INFORMATION SUPPLIED.
• • • • •

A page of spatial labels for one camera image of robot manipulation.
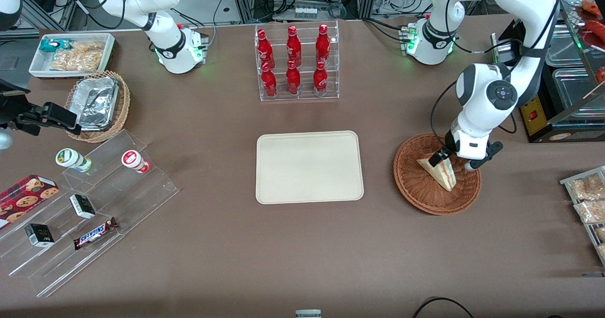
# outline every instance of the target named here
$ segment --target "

• • • • •

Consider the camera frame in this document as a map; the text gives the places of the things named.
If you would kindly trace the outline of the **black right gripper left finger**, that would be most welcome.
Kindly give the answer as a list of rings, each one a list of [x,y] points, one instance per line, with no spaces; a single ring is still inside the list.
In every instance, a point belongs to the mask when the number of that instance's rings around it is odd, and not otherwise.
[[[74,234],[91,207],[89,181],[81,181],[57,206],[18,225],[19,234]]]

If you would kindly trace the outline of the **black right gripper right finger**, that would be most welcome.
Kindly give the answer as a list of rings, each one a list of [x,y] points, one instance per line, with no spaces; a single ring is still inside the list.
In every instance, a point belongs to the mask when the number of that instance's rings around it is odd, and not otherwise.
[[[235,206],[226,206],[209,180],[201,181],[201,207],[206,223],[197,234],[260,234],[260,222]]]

• • • • •

Report the number of lines in the entries above that include the word "camera" and add nothing to it.

SOLVED PROBLEM. 2